More information about potential factors that could affect the Company’s business and financial results will be included in the Company’s most recent Annual Report on Form 10-K and the Company’s Quarterly Reports on Form 10-Q. Copies of these reports are available at xxxx://xxx.xxx.xxx/, on the Company’s “Investor Relations” page at xxxxx://xxxxxxxxx.xxxxxxxx.xxx/, and upon request to the Company.
In addition, the participant should be aware that the Australian dollar (“AUD”) value of any Ordinary Shares acquired under the Plan will be affected by the USD/AUD exchange rate. Participation in the Plan involves certain risks related to fluctuations in this rate of exchange.
Ordinary Shares in a Jersey, Channel Islands Corporation
Ordinary shares of a Jersey, Channel Islands corporation are analogous to ordinary shares of an Australian corporation. Each holder of an ordinary share of the Company is entitled to one vote. Further, Ordinary Shares are not liable to any further calls for payment of capital or for other assessment by the Company and have no sinking fund provisions, pre-emptive rights, conversion rights or redemption provisions.
Ascertaining the Market Price of a Share
The participant may ascertain the current market price of an individual Ordinary Share as traded on the Nasdaq under the symbol “MIME” at: xxxxx://xxx.xxxxxx.xxx/xxxxxx-xxxxxxxx/xxxxxx/xxxx. The AUD equivalent of that price can be obtained at: xxxxx://xxx.xxx.xxx.xx/xxxxxxxxxx/xxxxxxxxx/xxxxxxxx-xxxxx.xxxx.
This will not be a prediction of the market price of an individual Ordinary Share when such Ordinary Shares are acquired under the Plan or of the applicable exchange rate on the date of acquisition.

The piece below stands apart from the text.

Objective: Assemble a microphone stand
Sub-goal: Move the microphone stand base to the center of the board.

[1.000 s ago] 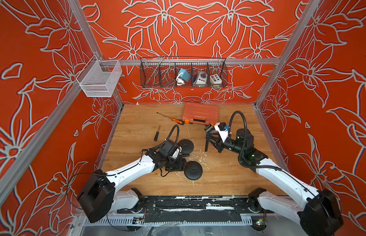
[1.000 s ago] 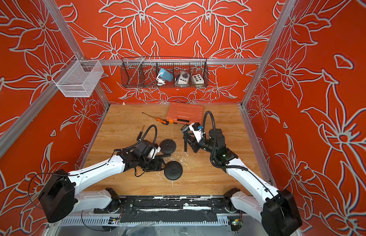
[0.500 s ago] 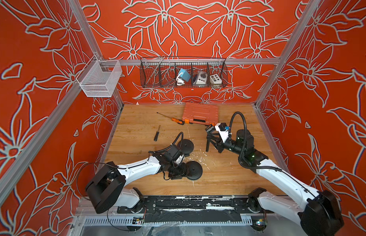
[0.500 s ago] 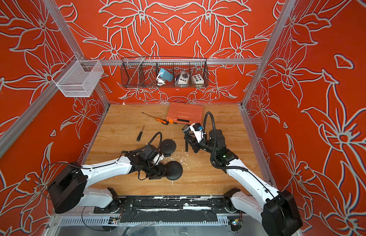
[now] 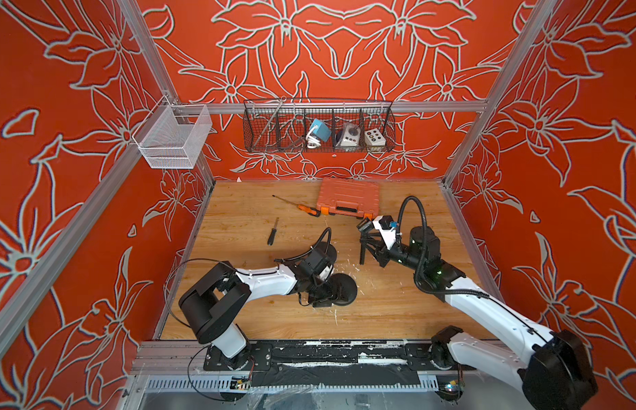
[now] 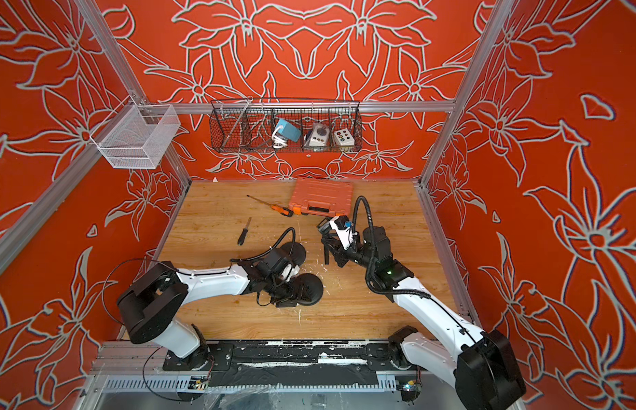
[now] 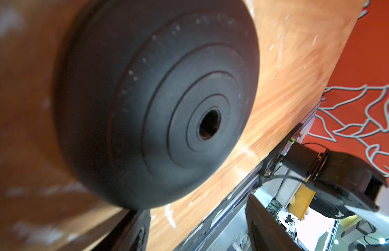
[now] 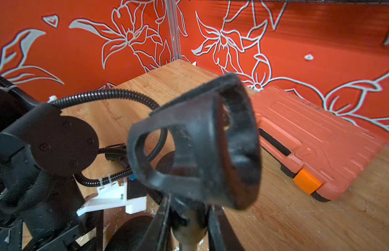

Ascertaining the Option Price of an Ordinary Share
Unless otherwise determined by the Company, the applicable Option Price for an Ordinary Share will be 85% of the lesser of the Fair Market Value (as defined in the Plan) of the Ordinary Shares on (a) the first day of the applicable Offering, and (b) the last trading day of the applicable Offering (i.e., the Exercise Date).
The Option Price is denominated in USD. The AUD equivalent of the Option Price will change with fluctuations in the USD/AUD exchange rate.
By way of example only, if the date of this offer was the first day of the Offering, and assuming that the Fair Market Value of an Ordinary Share on the date of this offer is lower than on the Exercise Date, then the AUD equivalent of the Option Price would be 85% of the closing price of an Ordinary Share on Nasdaq on the date of this offer, divided by the applicable USD/AUD exchange rate.
As noted in above, indicative USD/AUD exchange rates can be obtained at: xxxx://xxx.xxx.xxx.xx/xxxxxxxxxx/xxxxxxxxx/xxxxxxxx-xxxxx.xxxx.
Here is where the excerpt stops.